P.S. And why did I spend so much time on this... I could have watched it on YouTube...
So just look for patterns in a regular dataset with features, without a cor. matrix, the result will be the same, almost guaranteed
P.S. And why did I spend so much time on it all... I could have watched it on YouTube...
Oh, that's it.
Oh, everyone
agree
agree
go watch YouTube ))
BO is what?
I was under the impression that on the site it is a well-established abbreviation : BO - binary options. Curves/slopes/derivatives but it is about discrete countdowns and + - in them. Some of the introductory business rules come from options. And some of them are not, which results in a parsley that doesn't work either here or there.
In reply to my namesake: I am both hands in favour of MO and any movement. But simply if there is no result for a very long time, it is necessary to look for it - maybe something is not initially laid out in the right way. I've never seen even a demo "made using Machine Learning" in a topic. Methodical search implies also criticism (questions/comments to)the basis.

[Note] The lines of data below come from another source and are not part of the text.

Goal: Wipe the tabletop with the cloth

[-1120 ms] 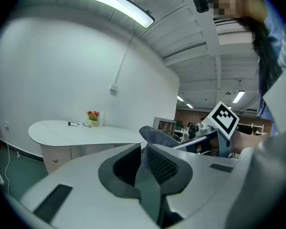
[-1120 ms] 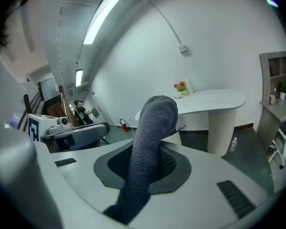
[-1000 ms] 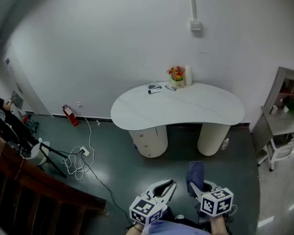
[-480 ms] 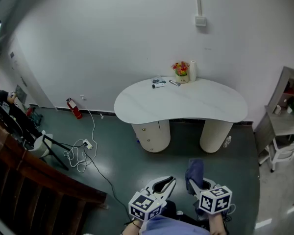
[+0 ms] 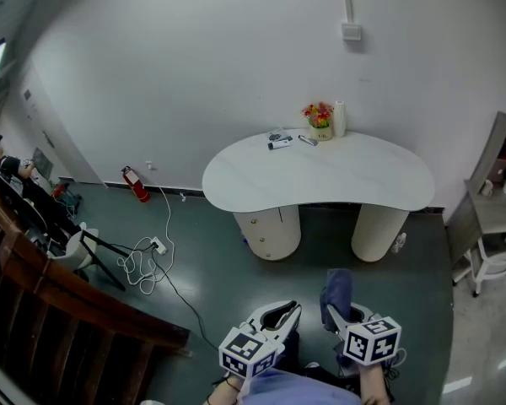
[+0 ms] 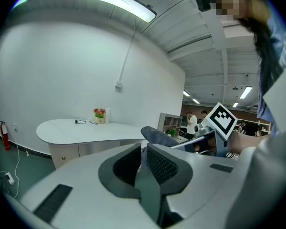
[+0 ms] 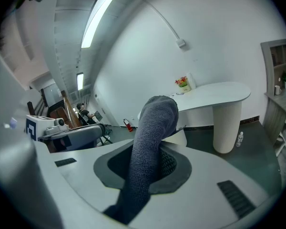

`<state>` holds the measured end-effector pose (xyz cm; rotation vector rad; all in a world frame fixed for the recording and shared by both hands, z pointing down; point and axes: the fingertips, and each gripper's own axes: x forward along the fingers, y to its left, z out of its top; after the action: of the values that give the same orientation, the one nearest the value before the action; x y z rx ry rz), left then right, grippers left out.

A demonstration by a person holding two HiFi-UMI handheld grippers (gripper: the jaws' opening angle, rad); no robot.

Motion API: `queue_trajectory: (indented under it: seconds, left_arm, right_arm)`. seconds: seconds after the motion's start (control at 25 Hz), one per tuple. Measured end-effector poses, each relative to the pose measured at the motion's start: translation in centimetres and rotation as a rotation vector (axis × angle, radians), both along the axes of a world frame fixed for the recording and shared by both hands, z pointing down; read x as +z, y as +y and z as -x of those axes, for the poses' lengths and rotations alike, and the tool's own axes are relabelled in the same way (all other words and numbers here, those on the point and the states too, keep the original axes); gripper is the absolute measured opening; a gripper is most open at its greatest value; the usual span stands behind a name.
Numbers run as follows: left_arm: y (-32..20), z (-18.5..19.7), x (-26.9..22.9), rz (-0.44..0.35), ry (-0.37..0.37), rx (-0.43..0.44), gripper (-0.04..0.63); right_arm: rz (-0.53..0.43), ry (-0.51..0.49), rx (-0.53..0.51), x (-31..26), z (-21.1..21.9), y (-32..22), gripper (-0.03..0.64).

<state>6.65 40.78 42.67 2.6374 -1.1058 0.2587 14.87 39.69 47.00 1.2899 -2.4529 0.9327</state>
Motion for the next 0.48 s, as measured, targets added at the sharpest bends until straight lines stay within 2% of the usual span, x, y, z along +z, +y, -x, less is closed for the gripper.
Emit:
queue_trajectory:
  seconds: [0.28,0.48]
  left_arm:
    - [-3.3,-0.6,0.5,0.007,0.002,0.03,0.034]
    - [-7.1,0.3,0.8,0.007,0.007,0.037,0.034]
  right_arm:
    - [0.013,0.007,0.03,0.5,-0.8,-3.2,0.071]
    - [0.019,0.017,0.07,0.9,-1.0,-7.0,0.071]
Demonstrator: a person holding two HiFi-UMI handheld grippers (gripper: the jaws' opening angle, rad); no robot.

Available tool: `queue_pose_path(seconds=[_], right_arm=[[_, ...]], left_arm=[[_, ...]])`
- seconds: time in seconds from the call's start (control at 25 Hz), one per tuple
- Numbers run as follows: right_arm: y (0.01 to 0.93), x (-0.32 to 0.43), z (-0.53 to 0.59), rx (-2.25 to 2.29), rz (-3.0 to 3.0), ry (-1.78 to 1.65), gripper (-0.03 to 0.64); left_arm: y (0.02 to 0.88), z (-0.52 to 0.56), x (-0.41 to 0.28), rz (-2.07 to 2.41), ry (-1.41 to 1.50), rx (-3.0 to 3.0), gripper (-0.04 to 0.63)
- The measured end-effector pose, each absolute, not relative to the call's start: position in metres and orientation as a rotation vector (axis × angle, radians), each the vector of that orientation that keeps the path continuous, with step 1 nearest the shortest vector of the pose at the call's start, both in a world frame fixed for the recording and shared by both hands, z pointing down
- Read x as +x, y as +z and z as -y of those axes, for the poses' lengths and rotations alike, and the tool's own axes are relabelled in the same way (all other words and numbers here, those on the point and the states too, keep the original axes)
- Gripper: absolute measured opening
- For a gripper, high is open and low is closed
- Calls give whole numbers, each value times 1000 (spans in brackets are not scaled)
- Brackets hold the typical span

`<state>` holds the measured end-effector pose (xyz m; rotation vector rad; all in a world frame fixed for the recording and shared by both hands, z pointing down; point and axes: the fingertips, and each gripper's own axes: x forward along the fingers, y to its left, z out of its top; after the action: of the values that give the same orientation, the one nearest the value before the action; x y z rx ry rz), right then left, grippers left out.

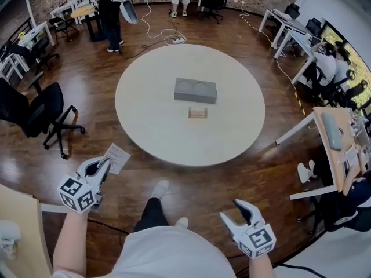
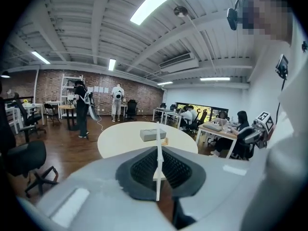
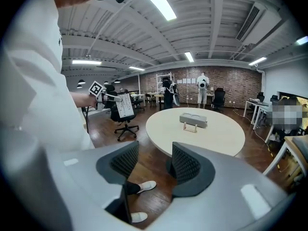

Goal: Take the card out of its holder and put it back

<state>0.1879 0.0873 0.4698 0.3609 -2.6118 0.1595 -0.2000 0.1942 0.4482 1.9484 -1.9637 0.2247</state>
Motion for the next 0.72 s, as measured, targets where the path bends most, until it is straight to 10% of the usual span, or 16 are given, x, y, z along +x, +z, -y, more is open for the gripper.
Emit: queue_pose_path(seconds=[0.72], right_arm=[[470, 210, -109, 390, 2611, 171, 225]], left_arm=[[441, -191, -173, 1878, 252, 2053, 15]])
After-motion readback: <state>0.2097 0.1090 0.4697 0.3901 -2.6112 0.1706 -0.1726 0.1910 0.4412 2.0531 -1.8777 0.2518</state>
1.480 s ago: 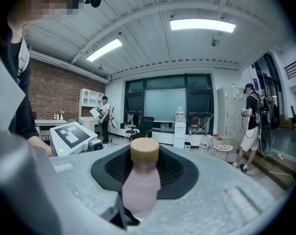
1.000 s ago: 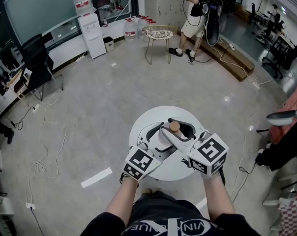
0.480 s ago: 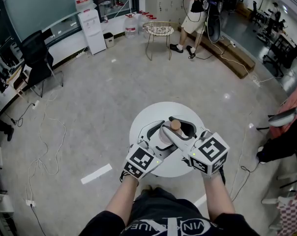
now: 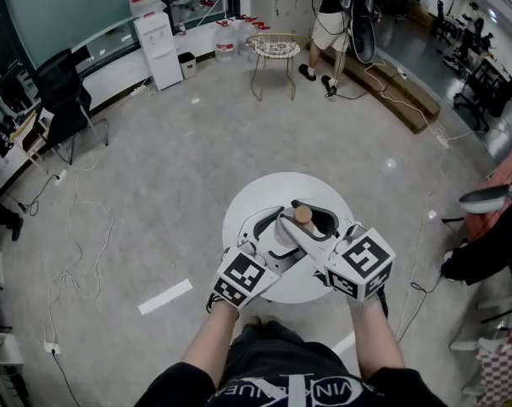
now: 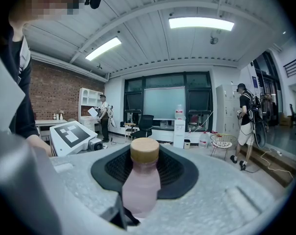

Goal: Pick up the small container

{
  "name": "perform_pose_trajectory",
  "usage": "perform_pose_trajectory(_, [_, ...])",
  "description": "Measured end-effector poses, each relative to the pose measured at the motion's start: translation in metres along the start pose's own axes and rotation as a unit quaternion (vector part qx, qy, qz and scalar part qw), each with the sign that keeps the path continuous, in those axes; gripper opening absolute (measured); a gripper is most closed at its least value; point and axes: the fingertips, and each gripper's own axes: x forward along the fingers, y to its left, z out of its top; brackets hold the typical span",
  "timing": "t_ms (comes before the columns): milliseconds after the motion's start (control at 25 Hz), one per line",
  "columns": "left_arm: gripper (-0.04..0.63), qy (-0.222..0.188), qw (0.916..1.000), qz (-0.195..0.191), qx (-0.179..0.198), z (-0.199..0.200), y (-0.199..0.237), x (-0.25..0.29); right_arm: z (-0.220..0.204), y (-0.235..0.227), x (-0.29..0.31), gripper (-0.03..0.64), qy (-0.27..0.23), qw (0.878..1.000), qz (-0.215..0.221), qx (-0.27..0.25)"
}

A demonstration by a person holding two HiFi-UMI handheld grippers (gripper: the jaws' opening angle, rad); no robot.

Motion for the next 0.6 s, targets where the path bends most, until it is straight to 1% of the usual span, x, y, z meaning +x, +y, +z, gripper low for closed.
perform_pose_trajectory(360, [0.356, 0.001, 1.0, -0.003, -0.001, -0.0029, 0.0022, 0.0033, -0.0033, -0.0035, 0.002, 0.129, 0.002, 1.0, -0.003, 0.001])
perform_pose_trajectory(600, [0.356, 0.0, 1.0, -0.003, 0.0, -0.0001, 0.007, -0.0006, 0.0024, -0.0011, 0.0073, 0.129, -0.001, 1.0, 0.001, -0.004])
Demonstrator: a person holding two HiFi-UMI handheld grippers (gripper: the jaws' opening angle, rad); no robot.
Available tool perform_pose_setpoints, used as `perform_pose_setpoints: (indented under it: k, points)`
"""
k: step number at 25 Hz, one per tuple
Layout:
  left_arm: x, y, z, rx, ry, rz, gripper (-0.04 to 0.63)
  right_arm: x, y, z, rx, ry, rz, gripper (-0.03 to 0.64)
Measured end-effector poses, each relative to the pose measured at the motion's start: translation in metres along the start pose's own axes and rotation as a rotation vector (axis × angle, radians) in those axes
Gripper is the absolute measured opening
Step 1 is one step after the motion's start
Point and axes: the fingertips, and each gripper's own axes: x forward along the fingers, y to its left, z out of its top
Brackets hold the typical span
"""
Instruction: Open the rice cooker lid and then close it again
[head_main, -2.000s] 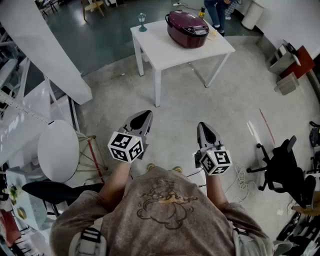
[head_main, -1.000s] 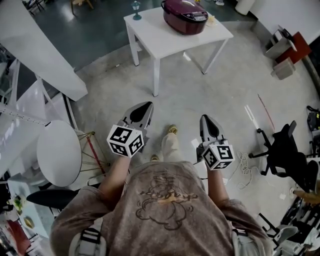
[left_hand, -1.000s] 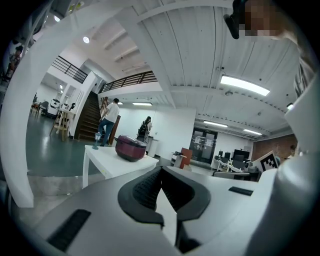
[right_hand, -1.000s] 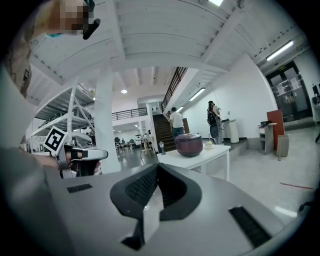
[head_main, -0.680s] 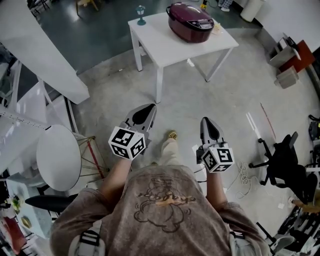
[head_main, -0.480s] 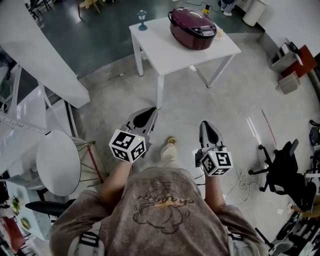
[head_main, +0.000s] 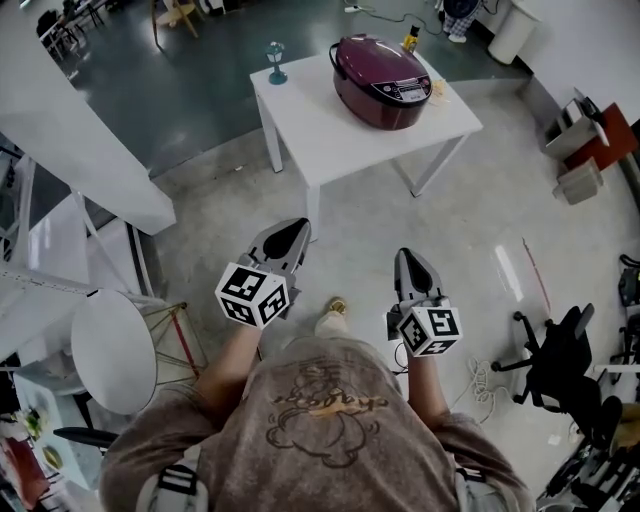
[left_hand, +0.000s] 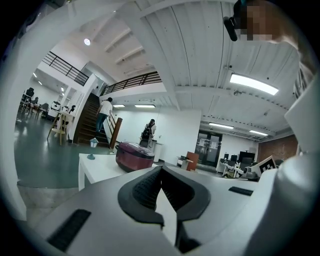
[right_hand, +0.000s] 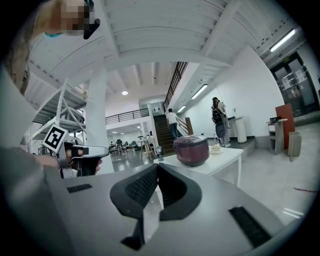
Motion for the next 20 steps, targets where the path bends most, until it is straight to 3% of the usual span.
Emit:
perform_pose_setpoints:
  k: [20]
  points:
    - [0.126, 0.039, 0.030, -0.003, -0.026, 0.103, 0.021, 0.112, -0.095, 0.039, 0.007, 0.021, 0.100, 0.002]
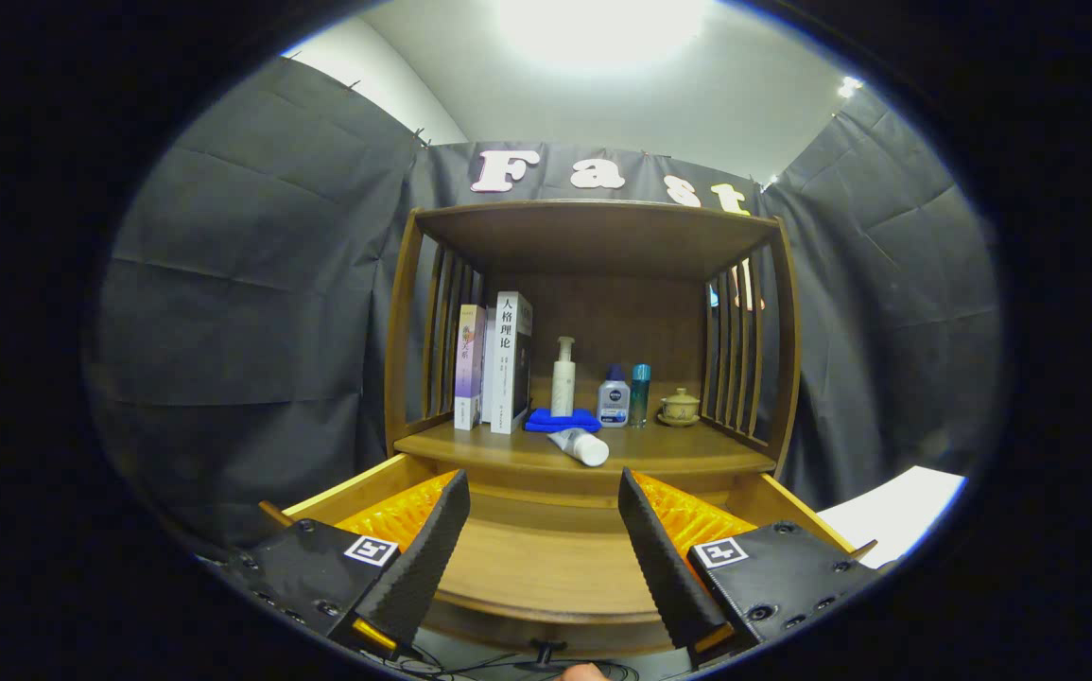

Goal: Pull open the drawer, take out the items inside it, and place them on the countertop above the cabinet.

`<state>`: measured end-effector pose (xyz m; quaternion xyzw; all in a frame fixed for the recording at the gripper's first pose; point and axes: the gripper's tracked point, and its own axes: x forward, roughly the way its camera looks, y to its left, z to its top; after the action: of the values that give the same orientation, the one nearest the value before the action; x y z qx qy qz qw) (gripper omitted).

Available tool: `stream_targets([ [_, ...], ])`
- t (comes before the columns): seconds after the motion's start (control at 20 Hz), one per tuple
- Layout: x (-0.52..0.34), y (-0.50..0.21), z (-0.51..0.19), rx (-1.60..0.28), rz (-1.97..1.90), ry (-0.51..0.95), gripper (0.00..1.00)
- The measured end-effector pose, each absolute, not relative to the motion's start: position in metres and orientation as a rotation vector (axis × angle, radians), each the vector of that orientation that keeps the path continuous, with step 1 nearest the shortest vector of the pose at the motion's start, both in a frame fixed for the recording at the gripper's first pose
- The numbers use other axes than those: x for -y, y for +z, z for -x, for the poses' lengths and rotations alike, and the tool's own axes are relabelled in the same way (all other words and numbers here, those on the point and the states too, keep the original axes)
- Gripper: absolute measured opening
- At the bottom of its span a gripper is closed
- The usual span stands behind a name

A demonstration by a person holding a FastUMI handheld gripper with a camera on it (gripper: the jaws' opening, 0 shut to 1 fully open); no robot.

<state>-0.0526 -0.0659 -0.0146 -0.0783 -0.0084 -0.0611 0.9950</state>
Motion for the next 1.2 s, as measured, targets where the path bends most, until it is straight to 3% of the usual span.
stream_targets([
  [0.55,0.058,-0.105,0.104,-0.129,0.131,-0.112,0.98],
  [1.2,0.080,-0.170,0.095,-0.258,0.100,-0.189,0.98],
])
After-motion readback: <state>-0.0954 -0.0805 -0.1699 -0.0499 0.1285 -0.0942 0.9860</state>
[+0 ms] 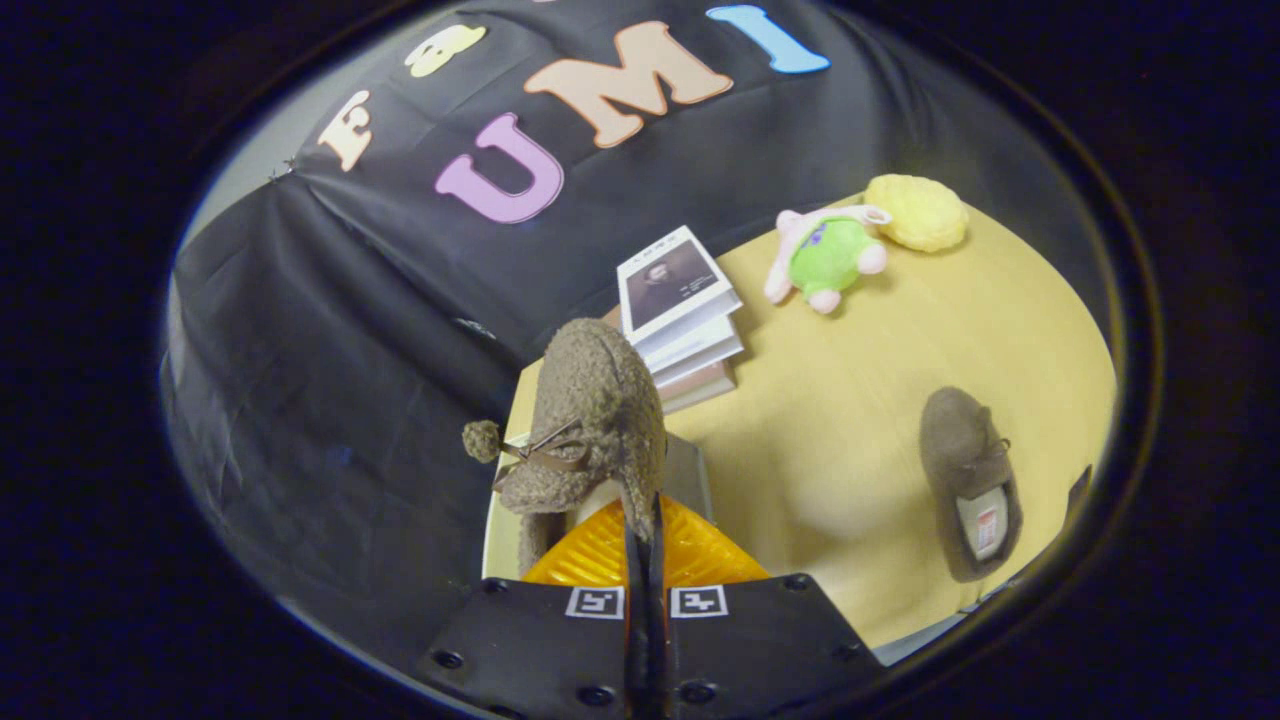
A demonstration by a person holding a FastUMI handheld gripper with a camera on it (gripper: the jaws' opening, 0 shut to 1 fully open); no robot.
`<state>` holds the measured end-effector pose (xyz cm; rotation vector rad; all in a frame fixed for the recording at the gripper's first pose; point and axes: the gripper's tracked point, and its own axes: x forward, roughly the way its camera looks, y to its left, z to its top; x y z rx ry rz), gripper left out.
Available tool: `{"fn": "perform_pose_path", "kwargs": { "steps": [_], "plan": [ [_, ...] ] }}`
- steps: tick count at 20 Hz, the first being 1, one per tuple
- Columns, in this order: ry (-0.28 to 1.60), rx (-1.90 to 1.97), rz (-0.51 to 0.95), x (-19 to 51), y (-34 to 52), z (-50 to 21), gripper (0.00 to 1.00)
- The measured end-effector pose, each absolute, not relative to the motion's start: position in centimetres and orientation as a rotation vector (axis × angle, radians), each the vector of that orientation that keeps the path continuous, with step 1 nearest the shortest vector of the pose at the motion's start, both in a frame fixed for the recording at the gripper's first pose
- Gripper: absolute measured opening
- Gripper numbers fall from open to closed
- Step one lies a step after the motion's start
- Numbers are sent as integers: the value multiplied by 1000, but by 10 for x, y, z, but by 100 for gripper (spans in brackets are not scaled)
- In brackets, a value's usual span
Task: Open the storage box then place both shoes into the box .Put the left shoe in first, then the right shoe, with the right side of both shoes facing outward in a uniform manner.
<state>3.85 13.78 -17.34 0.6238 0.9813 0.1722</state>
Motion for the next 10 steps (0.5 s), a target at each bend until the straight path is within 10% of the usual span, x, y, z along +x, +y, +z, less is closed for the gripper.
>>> {"fn": "perform_pose_path", "kwargs": {
  "steps": [10],
  "plan": [
    [1094,545,268,28,243,-216,3]
  ]
}}
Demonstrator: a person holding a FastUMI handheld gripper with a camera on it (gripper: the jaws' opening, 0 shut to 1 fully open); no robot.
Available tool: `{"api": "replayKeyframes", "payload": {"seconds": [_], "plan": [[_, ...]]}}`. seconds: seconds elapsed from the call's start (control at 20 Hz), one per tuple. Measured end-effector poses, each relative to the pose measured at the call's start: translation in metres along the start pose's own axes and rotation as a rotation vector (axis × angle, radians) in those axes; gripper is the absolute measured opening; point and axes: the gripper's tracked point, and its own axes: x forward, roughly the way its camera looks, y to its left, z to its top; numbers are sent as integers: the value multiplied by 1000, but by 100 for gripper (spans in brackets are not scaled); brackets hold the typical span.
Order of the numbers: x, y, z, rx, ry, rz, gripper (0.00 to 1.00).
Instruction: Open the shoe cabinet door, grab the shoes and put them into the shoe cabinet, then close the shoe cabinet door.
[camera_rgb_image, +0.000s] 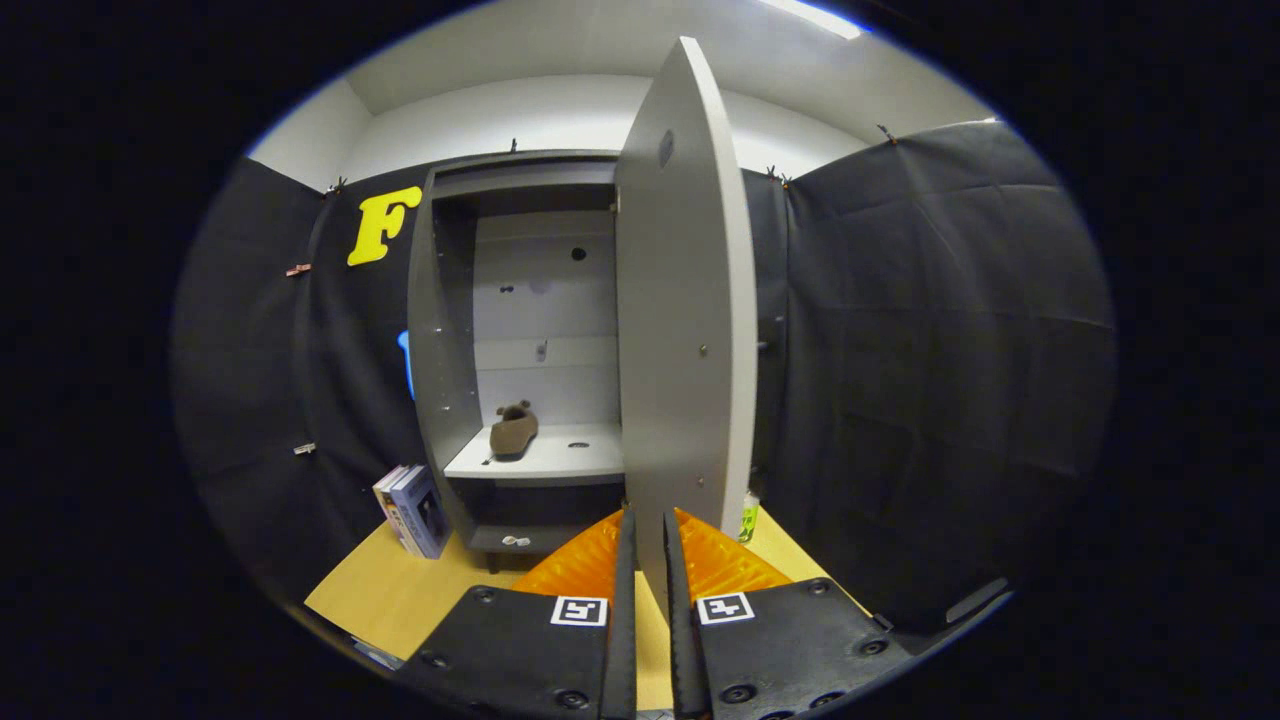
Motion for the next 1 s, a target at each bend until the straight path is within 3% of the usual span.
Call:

Memory overflow on small TFs. The memory overflows with 16 osu and swap file (swap on a mac) 30gig. For example, there is a 50k by 50k correlation matrix.
Apparently, some peculiarities of Python, because the algorithm is the same in MQL.
This is a frontal variant. It's even faster with a sieve.
Let's assume one million bars. The length of the string is 10. Then 1d-array for 10 million double-values is 80 Mb. point 3. - Well, let it be 500 Mb in terms of memory consumption. What haven't I taken into account?